Cal-DPO: Calibrated Direct Preference Optimization for Language Model Alignment
Teng Xiao, Yige Yuan, Huaisheng Zhu, Mingxiao Li, Vasant G Honavar
TL;DR
Calibrated Direct Preference Optimization (Cal-DPO) addresses a key gap in offline contrastive preference learning by calibrating the learned implicit rewards to the ground-truth reward scale, preventing degradation of the chosen-response likelihood.

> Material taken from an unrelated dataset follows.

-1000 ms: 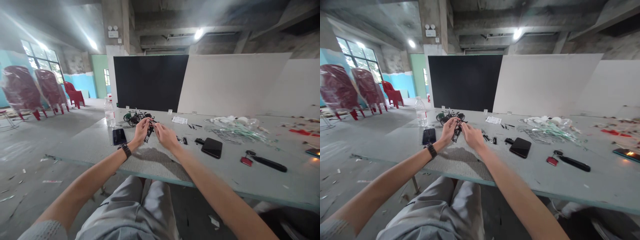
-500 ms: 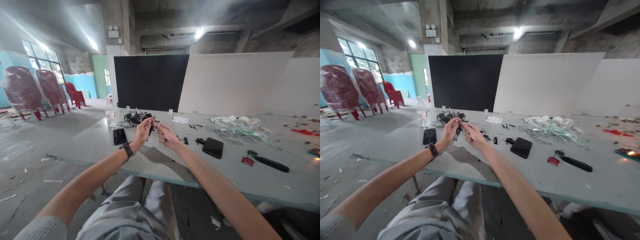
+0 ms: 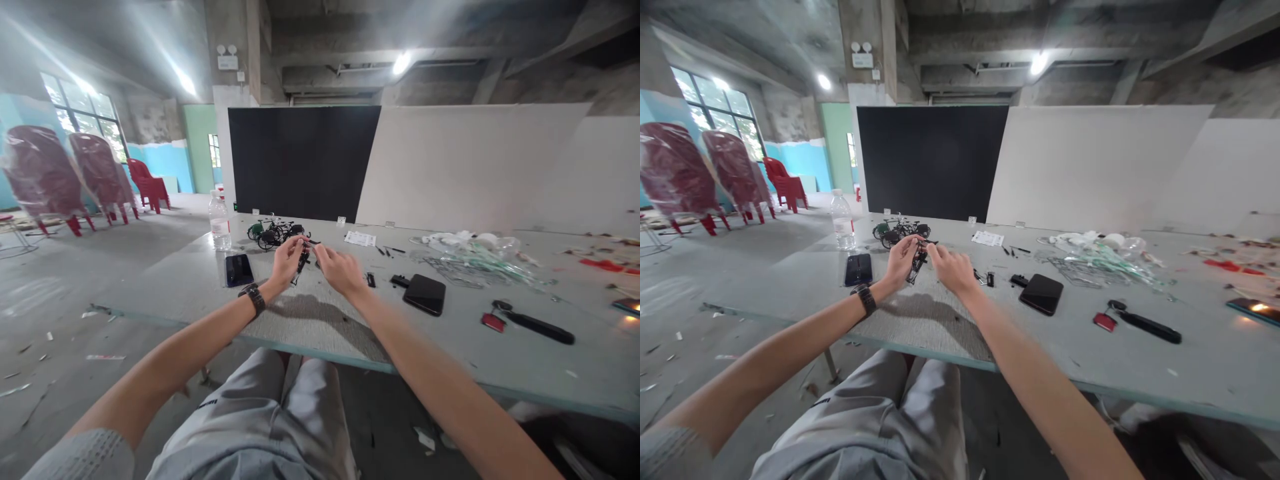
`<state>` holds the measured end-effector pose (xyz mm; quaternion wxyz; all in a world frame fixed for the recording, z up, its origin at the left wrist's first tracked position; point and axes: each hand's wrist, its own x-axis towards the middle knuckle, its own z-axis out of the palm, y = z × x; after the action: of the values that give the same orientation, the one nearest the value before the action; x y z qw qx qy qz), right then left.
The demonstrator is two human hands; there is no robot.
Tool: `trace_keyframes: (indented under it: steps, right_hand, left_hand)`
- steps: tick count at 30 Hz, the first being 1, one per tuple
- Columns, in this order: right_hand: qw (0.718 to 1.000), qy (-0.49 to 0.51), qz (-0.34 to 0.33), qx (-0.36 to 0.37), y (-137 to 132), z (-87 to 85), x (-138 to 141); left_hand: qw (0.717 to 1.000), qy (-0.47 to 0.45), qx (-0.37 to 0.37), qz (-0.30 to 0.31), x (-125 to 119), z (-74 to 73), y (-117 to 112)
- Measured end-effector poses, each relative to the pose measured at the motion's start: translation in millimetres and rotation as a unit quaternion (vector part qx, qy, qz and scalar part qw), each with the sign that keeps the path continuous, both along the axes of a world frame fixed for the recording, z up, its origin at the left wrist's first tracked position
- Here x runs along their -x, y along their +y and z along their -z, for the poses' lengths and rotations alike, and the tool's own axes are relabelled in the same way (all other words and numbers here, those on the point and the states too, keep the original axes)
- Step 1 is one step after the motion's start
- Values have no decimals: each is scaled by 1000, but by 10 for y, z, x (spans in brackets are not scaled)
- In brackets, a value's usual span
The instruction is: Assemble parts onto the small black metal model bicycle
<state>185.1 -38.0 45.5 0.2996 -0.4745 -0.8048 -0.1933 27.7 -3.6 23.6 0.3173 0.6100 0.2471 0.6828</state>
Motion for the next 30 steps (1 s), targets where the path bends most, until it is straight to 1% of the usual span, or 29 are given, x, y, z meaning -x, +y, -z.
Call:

By adding a simple squared calibration term to the standard DPO objective, Cal-DPO aligns $\log \frac{\pi_\theta(\boldsymbol{y}|\boldsymbol{x})}{\pi_{\mathrm{ref}}(\boldsymbol{y}|\boldsymbol{x})}$ with $\frac{r(\boldsymbol{x},\boldsymbol{y})}{\beta}$, while preserving the contrastive learning signal. The approach comes with theoretical guarantees showing that Cal-DPO incorporates forward KL-like optimization and upper-bounds the RLHF objective, driving mode-seeking behavior and enabling robust alignment. Empirically, Cal-DPO yields strong improvements over DPO and other baselines across reasoning, summarization, and dialogue benchmarks, and it generalizes to calibrated variants of IPO and SLiC, with improved alignment to human preferences in both zero-shot GPT-4 evaluations and controlled reward settings. The method remains offline-only in this work, with future work suggested on extending calibration to on-policy regimes and broader safety and fairness considerations.
Abstract
We study the problem of aligning large language models (LLMs) with human preference data. Contrastive preference optimization has shown promising results in aligning LLMs with available preference data by optimizing the implicit reward associated with the policy. However, the contrastive objective focuses mainly on the relative values of implicit rewards associated with two responses while ignoring their actual values, resulting in suboptimal alignment with human preferences. To address this limitation, we propose calibrated direct preference optimization (Cal-DPO), a simple yet effective algorithm. We show that substantial improvement in alignment with the given preferences can be achieved simply by calibrating the implicit reward to ensure that the learned implicit rewards are comparable in scale to the ground-truth rewards. We demonstrate the theoretical advantages of Cal-DPO over existing approaches. The results of our experiments on a variety of standard benchmarks show that Cal-DPO remarkably improves off-the-shelf methods.